Ai fini della configurabilità del reato di diffamazione , per come previsto dall’art 595 c.p., è richiesta la presenza dell’elemento oggettivo, che consiste in una condotta che si sostanzia nell’offendere l’altrui reputazione davanti ad una molteplicità di persone ed in assenza del soggetto nei confronti del quale viene pronunciata l’ espressione diffamatoria.

E’ altresì richiesta la presenza dell’elemento soggettivo del dolo generico, inteso come coscienza e volontà di voler adoperare espressioni offensive e della consapevolezza del discredito che da tale condotta possa derivare all’altrui reputazione nonché la volontà di intaccare la personalità morale del soggetto destinatario di tale espressione e la finalità che l’espressione o la notizia denigratoria venga diffusa e divulgata.

A temperare questi aspetti sussiste però il c.d. “diritto di critica” (disciplinato dall’ art 21 della Costituzione Italiana il quale, nel primo comma, recita: “Tutti hanno diritto di manifestare liberamente il proprio pensiero con la parola, lo scritto e ogni altro mezzo di diffusione”) , che corrisponde all’utilizzazione di espressioni od opinioni soggettive a prescindere dal rispetto della verità del fatto e che, quindi, per se stessa “non può pretendersi rigorosamente obiettiva ed asettica” (si cfr. Cass. Sez. V n. 4938 /2010).

Il “diritto di critica” rappresenta quindi una scriminante, ai sensi dell’art. 51 c.p., che esclude la punibilità della condotta denigratoria.

Ciò non toglie , però, che il linguaggio utilizzato debba comunque essere improntato al rispetto delle relazioni interpersonali e dei rapporti sociali onde evitare che l’esercizio del diritto di critica possa sfociare in un pretesto ed in uno strumento illecito di aggressione all’altrui reputazione (si cfr. Cass. Sez. V n. 19148 /2006).

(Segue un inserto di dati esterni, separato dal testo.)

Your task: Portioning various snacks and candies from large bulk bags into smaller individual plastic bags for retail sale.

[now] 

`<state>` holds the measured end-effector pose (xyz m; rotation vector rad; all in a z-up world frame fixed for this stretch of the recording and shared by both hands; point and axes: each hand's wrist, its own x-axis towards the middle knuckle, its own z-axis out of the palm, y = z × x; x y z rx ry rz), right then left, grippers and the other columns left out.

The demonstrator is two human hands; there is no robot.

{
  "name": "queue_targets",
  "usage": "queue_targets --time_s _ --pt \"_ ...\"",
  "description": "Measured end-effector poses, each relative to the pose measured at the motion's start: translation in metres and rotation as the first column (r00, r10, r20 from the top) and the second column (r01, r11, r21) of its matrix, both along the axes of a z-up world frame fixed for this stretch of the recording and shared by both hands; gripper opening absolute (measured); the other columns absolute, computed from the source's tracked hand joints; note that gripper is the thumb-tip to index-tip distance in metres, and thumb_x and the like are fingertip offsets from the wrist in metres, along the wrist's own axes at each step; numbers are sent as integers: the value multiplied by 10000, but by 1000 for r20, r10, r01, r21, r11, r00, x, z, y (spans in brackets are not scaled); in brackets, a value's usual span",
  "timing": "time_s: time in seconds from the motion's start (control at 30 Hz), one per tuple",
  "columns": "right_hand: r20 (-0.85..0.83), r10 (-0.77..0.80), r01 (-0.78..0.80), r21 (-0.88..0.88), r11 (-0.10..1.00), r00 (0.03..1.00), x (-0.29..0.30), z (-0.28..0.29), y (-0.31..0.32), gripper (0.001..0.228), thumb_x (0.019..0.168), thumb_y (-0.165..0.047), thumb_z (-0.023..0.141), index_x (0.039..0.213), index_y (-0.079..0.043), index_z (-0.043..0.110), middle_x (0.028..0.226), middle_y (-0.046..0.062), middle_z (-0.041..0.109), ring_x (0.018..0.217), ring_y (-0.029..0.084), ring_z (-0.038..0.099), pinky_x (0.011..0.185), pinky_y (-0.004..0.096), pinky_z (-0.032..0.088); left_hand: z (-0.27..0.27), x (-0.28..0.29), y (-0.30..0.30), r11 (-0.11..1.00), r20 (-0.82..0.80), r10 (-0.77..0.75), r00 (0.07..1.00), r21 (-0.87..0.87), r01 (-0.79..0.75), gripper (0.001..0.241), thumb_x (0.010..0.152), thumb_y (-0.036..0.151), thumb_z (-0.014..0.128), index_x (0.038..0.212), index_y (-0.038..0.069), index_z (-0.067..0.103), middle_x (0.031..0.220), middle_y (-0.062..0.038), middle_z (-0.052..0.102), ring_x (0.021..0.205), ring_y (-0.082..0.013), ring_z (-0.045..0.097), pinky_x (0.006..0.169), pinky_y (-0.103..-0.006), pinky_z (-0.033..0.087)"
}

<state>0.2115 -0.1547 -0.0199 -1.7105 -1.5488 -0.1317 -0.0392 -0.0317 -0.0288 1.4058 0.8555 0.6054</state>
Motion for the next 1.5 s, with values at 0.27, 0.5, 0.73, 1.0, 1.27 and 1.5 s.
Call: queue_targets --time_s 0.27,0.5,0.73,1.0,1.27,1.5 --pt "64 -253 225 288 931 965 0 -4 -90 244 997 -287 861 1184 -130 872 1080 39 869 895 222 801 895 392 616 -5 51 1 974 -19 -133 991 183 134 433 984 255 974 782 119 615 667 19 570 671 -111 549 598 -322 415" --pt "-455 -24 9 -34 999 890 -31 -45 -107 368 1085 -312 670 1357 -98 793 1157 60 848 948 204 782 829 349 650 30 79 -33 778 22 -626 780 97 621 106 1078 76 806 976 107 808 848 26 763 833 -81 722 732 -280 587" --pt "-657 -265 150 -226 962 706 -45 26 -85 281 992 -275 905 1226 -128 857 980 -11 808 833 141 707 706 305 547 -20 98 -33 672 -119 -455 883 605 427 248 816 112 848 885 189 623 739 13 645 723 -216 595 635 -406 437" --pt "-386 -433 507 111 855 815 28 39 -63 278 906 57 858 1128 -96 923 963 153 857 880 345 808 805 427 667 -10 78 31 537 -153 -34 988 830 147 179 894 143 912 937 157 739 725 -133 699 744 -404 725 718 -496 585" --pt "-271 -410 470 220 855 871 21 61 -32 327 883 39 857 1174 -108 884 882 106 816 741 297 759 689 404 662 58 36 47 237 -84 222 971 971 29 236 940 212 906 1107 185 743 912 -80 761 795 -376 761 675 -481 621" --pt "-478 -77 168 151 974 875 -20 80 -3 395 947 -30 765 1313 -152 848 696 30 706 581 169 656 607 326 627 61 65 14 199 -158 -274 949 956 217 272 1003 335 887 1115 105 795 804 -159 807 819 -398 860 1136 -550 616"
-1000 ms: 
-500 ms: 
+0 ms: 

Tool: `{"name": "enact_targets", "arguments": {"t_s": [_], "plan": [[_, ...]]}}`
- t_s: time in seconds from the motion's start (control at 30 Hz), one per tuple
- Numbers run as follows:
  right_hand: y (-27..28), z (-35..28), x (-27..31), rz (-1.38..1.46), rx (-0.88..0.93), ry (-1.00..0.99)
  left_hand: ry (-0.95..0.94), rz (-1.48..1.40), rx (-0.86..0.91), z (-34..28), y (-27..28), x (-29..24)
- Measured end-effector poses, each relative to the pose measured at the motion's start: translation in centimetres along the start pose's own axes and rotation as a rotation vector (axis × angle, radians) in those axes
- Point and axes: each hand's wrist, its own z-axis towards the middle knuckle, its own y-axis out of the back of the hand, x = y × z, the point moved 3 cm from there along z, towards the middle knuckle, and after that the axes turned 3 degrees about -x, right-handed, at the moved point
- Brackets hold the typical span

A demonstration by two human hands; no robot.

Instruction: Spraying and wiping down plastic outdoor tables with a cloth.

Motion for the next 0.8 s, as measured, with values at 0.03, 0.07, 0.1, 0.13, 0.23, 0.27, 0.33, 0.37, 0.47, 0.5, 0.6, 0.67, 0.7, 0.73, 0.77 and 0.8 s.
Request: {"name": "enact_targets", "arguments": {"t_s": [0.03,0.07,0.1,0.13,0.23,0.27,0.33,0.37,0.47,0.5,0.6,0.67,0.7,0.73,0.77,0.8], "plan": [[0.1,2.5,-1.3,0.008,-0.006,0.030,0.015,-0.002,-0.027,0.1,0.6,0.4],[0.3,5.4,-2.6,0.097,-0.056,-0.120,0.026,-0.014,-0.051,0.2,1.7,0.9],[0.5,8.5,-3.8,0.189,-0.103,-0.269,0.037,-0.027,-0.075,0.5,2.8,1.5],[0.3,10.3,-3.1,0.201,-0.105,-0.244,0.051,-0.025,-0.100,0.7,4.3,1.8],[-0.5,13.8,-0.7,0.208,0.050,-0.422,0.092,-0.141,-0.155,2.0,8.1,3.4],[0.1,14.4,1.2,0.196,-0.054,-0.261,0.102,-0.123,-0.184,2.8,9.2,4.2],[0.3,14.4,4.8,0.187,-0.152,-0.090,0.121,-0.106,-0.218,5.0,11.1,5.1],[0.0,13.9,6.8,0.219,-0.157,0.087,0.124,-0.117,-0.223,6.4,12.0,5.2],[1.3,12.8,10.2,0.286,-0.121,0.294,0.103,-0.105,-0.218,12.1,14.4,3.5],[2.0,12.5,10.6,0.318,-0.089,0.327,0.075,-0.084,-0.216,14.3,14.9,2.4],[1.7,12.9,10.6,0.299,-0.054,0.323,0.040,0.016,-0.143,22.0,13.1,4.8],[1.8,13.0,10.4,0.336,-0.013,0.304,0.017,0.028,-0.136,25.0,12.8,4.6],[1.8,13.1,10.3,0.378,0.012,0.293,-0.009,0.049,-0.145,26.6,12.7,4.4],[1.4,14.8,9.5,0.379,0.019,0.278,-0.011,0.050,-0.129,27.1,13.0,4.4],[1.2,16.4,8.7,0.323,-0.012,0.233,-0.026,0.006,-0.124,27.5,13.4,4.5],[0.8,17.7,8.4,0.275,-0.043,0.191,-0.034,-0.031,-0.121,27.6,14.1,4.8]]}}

Dobbiamo inoltre svolgere alcune considerazioni in merito al requisito della c.d. continenza ovvero le espressioni usate possono essere anche colorate dal gergo corrente, ma non oggettivamente denigratorie e rappresentative di un dolus malus di gratuita denigrazione tanto che come stabilito da diverse sentenze della Suprema Corte ( si veda una su tutte la Cass., 21865/2012) se le espressioni utilizzate sfociano nella contumelia, nell’insulto, nel pettegolezzo allora si ha diffamazione.

Bisogna comunque considerare che in ambito condominiale (soprattutto nelle assemblee) la vivacità dei toni è spesso utilizzata a causa del contesto già litigioso di per sé.

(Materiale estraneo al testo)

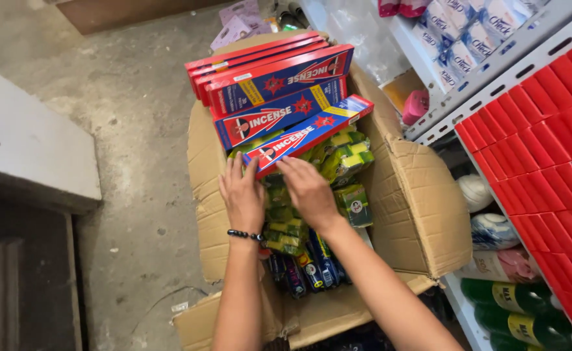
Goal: The recorder is taking incense boxes from a larger shipping box on the floor and organizing them onto a retail shelf.
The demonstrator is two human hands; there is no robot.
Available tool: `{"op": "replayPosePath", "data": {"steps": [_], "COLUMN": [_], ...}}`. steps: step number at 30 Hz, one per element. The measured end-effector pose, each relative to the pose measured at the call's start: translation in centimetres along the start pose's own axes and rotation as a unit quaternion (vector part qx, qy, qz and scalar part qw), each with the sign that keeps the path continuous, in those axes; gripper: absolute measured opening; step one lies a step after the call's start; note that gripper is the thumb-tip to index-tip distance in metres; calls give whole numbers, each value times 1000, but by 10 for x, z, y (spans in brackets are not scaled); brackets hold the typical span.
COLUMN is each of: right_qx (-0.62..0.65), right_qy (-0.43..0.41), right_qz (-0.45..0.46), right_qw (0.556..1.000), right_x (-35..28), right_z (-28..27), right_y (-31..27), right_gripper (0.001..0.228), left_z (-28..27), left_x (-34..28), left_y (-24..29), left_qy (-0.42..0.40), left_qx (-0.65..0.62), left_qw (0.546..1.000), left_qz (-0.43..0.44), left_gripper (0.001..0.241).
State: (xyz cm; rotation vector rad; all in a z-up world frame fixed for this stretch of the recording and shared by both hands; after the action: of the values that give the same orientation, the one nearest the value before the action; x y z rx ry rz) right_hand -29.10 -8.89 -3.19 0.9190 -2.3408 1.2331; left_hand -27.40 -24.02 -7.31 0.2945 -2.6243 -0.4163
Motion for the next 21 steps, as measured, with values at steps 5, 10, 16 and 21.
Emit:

Pertanto qualsiasi valutazione in merito all’offensività delle espressioni utilizzate deve fare i conti con il contesto nel quale queste espressioni vengono pronunciate o scritte.

Spetterà , pertanto, all’insindacabile valutazione del Giudice se il comportamento abbia o meno travalicato i confini del diritto di critica e che le parole configurino un attacco gratuito e personale alla persona, oltre che diffamatorio poiché divulgato a più persone.

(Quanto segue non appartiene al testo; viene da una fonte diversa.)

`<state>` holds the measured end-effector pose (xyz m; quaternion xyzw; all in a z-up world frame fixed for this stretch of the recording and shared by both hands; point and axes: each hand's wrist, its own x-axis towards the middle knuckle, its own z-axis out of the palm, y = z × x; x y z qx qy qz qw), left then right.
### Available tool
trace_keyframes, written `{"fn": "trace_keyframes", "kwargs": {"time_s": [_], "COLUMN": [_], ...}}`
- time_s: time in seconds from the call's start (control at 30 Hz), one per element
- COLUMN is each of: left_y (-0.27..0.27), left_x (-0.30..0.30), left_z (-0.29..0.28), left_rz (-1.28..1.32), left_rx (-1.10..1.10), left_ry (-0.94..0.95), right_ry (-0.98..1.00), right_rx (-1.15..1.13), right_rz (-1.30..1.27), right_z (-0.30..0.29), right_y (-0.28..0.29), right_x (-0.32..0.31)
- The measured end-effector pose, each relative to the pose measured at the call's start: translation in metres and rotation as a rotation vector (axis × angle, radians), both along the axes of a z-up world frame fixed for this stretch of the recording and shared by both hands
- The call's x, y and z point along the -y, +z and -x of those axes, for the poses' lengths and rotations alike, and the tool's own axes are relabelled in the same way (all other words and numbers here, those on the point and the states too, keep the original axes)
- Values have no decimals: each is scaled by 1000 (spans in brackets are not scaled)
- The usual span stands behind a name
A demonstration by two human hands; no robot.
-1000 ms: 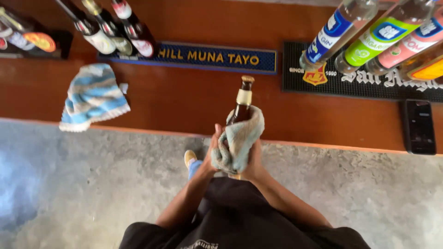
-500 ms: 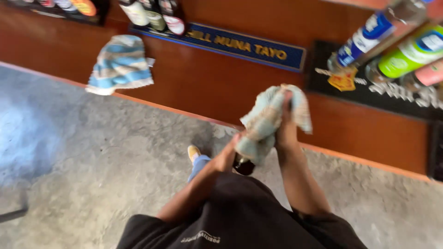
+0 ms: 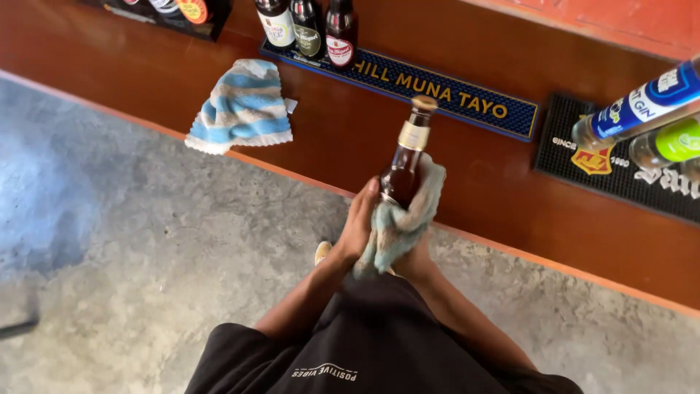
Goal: Wiping beer bottles and cans with a rag and organizing them on a bar counter.
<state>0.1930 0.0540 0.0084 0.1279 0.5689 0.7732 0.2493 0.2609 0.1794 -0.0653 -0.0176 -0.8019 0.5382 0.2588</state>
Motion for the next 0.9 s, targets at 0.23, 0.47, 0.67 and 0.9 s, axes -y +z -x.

Sul punto , giova richiamare la recentissima sentenza della Suprema Corte (n.31079 del 22.6.2017), che afferma il principio secondo il quale non è diffamatoria la lettera di critica allegata al verbale assembleare, se riferita a rapporti condominiali. Nella fattispecie, i giudici di legittimità hanno stabilito che riferirsi ad un condomino, in una lettera poi allegata al verbale assembleare, in maniera profondamente negativa con riferimento ai rapporti condominiali, improntati ad un atteggiamento di ostilità e di scarsa “predisposizione” al pagamento delle quote condominiali, non comporta diffamazione ma legittimo esercizio di diritto di critica.

In senso contrario , invece, segnaliamo la sentenza n. 44387 del 3 novembre 2015 della quinta sezione penale della Corte di Cassazione che ha confermato la condanna dell’amministrazione ai sensi dell’art. 595 c.p. in quanto “la libertà di riferire i fatti, ed anzi il dovere quale amministratore di informare i condomini doveva accordarsi con l’interesse della persona offesa a che non venisse amplificata l’espressione ingiuriosa asseritamente pronunciata da un terzo ai suoi danni”.